El niño a orilla del río
Un hombre le hizo un reportaje a un niño de doce años, pero el niño habló como un hombre al que le robaron la niñez, hablo de matar, de robar, el niño estaba vació. La sensación que produjo ese reportaje se vuelca en este cuento, no tengo respuestas y no sé qué hacer además de escribir…
Hay un niño descalzo sentado a la orilla del río.
El río puede ser cualquier río, en cualquier ciudad, el niño puede ser cualquier niño.
Tiene alrededor de doce años, la cara sucia, el cabello despeinado, una remera que le queda grande y una bermuda de jean gastado hasta las rodillas.
El sol que comienza a ocultarse luego de un largo día de verano pinta el cielo con trazos rojizos que se reflejan en la superficie del río.
El viento juega con el río dibujando en él lenguas de fuego.
Toda la imagen se refleja en los ojos del niño que permanece sentado inmóvil con la mirada perdida en el horizonte.
Un hombre, que puede ser cualquier hombre, se acerca acomodándose al lado del niño. Luego lo mira, lo observa por unos instantes.
La calma que los rodea permite escuchar el sonido que emiten las ramas de los árboles en complicidad con la brisa y el golpeteo de diminutas olas en la orilla.
—¿Qué haces sentado solo aquí en la orilla? –preguntó el hombre tratando de iniciar una conversación.
—Observo, solo observo… y descanso… y espero –le respondió el niño al extraño.
—¿Qué esperas?
—Al hombre que venga a preguntar.
—¿A preguntar qué?
—Lo que necesita saber, lo que necesita recordar, lo que necesita cambiar.
—¿Quién sos?
—Soy el niño parado en una calle de Hiroshima que veía caer una bomba de un avión gigante. Soy el que trabajaba con su padre en un campo de Vietnam cuando extranjeros incendiaron todo. Soy el que juega en el parque de la plaza. Soy al que mintieron y le dijeron que es bueno morir por la patria, o por un Dios, o un imperio. Al que le robaron la niñez y le cambiaron su juguete por un arma. Soy el niño al que no alimentan, que no cuidan, al que olvidan. Soy al que lloran pero no ayudan. Soy el niño que no será hombre por culpa de hombres que no recuerdan haber sido niños. Soy al que golpean, al que ocultan, del que no entienden su odio acumulado. Soy todos los niños y ninguno.
Unas lágrimas salieron de sus ojos, recorrieron sus mejillas y cayeron al río generando ondas que viajaron hasta la otra orilla.

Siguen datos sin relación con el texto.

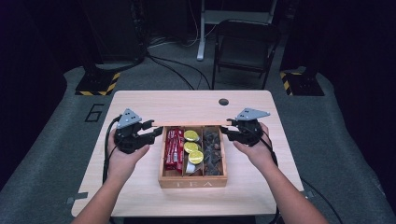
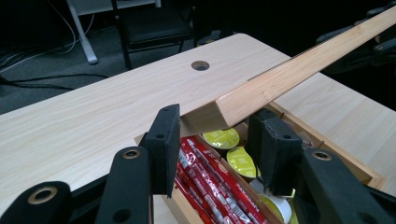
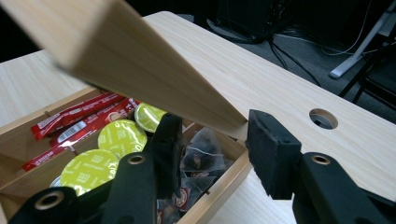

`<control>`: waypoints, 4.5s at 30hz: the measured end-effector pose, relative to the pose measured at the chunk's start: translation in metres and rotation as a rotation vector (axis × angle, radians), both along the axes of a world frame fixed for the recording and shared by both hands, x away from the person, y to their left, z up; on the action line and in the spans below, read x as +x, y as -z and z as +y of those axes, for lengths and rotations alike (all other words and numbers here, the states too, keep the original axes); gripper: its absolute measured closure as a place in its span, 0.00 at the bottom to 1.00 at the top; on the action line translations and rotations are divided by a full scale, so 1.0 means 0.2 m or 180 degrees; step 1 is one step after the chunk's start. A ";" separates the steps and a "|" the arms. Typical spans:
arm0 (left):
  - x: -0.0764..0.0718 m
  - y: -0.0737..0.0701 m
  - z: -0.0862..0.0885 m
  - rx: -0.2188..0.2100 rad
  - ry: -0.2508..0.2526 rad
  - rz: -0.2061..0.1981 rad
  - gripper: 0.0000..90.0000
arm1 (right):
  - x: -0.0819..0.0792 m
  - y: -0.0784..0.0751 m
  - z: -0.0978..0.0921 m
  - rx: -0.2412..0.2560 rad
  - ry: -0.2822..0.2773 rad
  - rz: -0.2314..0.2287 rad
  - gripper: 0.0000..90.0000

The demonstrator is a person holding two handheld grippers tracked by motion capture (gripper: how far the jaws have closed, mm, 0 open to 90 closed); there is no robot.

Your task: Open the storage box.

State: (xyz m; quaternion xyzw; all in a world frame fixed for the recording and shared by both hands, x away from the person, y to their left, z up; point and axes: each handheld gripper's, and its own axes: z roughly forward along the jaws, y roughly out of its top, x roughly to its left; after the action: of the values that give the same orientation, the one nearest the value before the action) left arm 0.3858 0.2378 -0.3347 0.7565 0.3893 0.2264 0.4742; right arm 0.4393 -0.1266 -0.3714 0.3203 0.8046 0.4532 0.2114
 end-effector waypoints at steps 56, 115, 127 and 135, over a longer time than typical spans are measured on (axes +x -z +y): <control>0.00 0.42 -0.06 -0.0126 -0.0274 0.0439 0.59 | 0.14 0.03 -0.01 0.0214 0.0008 0.0205 0.63; 0.08 0.52 -0.09 -0.0021 -0.0891 0.0473 0.95 | 0.14 0.05 -0.02 0.0337 -0.0007 0.0236 0.63; -0.03 0.49 0.11 0.0015 -0.1018 0.0441 0.95 | 0.14 0.05 -0.02 0.0337 -0.0011 0.0227 0.63; -0.14 0.48 0.34 -0.0072 -0.1262 0.0410 0.95 | 0.13 0.05 -0.02 0.0319 0.0009 0.0222 0.63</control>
State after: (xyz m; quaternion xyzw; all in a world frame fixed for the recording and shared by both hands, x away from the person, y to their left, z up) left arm 0.3577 0.3056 -0.4310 0.6726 0.5626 0.2620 0.4031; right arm 0.4663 -0.1305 -0.3807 0.3472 0.7873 0.4812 0.1675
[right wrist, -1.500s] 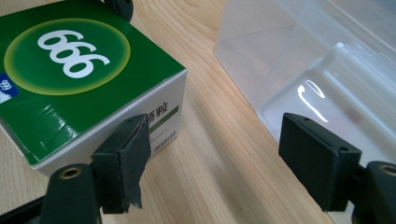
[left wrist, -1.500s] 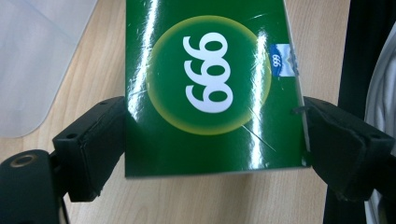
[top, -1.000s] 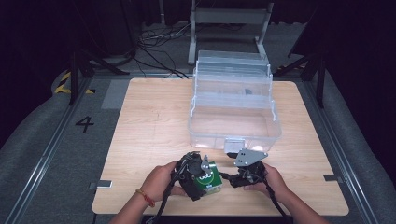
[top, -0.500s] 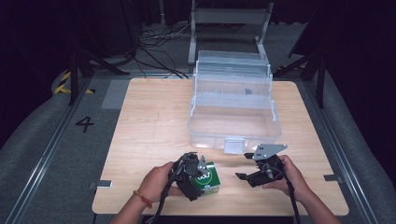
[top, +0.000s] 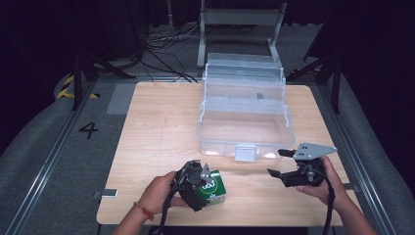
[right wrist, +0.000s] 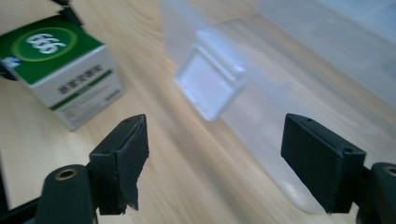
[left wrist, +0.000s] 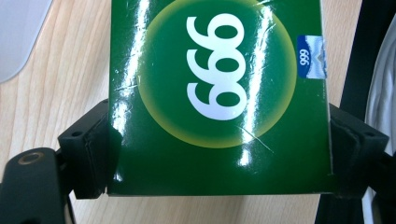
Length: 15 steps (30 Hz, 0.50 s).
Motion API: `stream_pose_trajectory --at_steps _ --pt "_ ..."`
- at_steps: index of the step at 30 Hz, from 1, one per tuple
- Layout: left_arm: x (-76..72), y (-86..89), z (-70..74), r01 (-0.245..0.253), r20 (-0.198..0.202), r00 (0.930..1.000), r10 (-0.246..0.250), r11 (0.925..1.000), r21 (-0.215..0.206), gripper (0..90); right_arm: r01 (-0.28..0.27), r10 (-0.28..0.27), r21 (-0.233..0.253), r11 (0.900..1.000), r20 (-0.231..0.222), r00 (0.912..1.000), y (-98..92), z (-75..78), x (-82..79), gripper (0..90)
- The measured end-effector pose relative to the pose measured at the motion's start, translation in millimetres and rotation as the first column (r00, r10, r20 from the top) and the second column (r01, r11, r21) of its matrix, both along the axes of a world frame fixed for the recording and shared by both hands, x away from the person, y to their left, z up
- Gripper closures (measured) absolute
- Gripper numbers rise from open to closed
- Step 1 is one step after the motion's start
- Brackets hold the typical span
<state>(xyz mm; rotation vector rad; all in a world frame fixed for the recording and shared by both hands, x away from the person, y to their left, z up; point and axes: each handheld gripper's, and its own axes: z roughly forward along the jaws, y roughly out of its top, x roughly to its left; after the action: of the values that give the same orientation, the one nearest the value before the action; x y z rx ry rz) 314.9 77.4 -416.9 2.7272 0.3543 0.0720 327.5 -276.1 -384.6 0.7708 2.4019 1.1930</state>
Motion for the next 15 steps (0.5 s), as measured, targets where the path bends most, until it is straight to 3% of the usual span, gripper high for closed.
stream_pose_trajectory --at_steps 2,7,9,11,15 --pt "-0.4 2.5 0.2 -0.007 -0.004 1.0000 0.007 1.0000 0.003 14.6 0.033 -0.033 0.031 0.999 0.003 0.9995 -8.4 1.7 3.0 27.3" --pt "-0.4 9.8 0.7 -0.017 0.005 0.9998 0.017 0.9997 0.020 14.6 0.107 -0.108 0.022 0.994 0.025 0.9939 -25.8 9.5 13.3 24.6" --pt "0.6 12.1 1.3 -0.016 0.003 0.9999 0.016 0.9995 0.028 14.6 0.160 -0.160 0.005 0.987 0.047 0.9860 -31.2 13.6 17.8 25.1" --pt "0.5 13.6 1.4 -0.021 0.003 0.9998 0.021 0.9993 0.032 14.6 0.207 -0.208 0.026 0.978 0.054 0.9765 -39.2 17.7 25.5 28.0" --pt "1.0 14.6 1.2 -0.017 0.004 0.9998 0.017 0.9993 0.032 14.7 0.277 -0.277 0.018 0.961 0.058 0.9591 -50.2 19.4 44.6 32.8"
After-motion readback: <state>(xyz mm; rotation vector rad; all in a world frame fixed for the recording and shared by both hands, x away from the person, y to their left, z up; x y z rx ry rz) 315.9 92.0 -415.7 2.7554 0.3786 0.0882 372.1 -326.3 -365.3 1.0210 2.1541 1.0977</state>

El hombre no emitió palabra alguna.
—Los hombres dicen que no pueden cambiar las cosas, no ellos, no cada uno. – Siguió el niño.
—Solo se necesita uno que empiece, que traiga un puñado de arena y lo deposite en su lugar. Y luego otro y otro y de repente tendremos una playa con millones de granos de arena. Una playa donde pueda descansar mirando el cielo.
Los trazos rojizos cedieron ante los grises y el celeste ante el azul.
El hombre que notó puntos de sangre en la frente del niño, se mantuvo en silencio unos minutos, pensativo, para luego preguntar
—¿Qué necesito saber?
—Que nadie debe obligar al niño a convertirse en hombre.
—¿Qué debo recordar?
—Al niño que habías sido y deberías seguir siendo.
—¿Qué debo cambiar?
—Al hombre que se apoderó del niño para que el niño recupere al hombre.
Entonces el hombre bajo su mirada.
Miró las manos del niño y vio cicatrices en sus palmas.
Siguió bajando la mirada para ver las cicatrices en los pies del niño.
Lo miró a los ojos, le tomó las manos y le dijo: –Gracias.
Un pez saltó en el medio del río, la brisa incrementó su fuerza y el sonido en las ramas de un árbol cercano llamó al niño.
El hombre respiró profundo, apoyó las manos en el suelo, volvió a mirar las aguas del río y vio el reflejo de un niño con los pies descalzos sentado solo a la orilla del río.